### Your task
Keep to one stretch of the data below, the lines from the one with "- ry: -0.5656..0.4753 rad" up to and including the one with "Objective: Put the", and return that stretch exactly.

### Raw data

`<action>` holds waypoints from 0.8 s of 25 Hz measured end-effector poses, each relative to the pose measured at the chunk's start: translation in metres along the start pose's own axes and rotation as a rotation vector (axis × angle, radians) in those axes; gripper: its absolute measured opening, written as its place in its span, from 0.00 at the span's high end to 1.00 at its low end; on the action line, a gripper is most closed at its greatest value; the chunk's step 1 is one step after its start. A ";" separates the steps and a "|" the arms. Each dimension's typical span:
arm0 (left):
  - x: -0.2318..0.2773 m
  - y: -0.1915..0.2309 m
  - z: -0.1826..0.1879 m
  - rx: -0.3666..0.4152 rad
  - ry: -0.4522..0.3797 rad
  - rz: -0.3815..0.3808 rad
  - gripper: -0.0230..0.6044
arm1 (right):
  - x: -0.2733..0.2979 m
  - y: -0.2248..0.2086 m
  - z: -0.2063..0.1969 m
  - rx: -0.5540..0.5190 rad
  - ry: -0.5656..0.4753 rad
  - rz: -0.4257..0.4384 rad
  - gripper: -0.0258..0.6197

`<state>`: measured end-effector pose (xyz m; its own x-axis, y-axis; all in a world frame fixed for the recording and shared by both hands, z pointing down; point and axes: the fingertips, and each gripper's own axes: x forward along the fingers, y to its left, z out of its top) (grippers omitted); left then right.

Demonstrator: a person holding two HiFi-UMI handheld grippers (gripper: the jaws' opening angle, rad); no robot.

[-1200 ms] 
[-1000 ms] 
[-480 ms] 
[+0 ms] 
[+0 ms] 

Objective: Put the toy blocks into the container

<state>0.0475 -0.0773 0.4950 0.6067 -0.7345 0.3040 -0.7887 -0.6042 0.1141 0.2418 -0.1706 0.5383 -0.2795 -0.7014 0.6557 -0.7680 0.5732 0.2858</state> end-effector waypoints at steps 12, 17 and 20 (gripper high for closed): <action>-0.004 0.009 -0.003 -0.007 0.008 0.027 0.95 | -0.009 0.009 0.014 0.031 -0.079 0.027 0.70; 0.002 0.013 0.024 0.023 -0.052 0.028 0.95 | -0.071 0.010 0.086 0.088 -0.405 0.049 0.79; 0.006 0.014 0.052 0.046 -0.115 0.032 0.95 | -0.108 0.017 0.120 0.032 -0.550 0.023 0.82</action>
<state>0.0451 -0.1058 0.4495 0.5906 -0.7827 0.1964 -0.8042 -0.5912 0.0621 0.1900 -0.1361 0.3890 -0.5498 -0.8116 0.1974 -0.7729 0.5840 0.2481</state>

### Task answer
  - ry: -0.5656..0.4753 rad
  - rz: -0.4257..0.4384 rad
  - gripper: -0.0258..0.6197

`<state>`: measured end-effector pose (xyz m; its own x-axis, y-axis; all in a world frame fixed for the recording and shared by both hands, z pointing down; point and axes: the fingertips, and each gripper's own axes: x forward along the fingers, y to its left, z out of its top) (grippers omitted); left then right.

Demonstrator: a person holding two HiFi-UMI handheld grippers (gripper: the jaws' opening angle, rad); no robot.

[-1200 ms] 
[-1000 ms] 
[-480 ms] 
[+0 ms] 
[+0 ms] 

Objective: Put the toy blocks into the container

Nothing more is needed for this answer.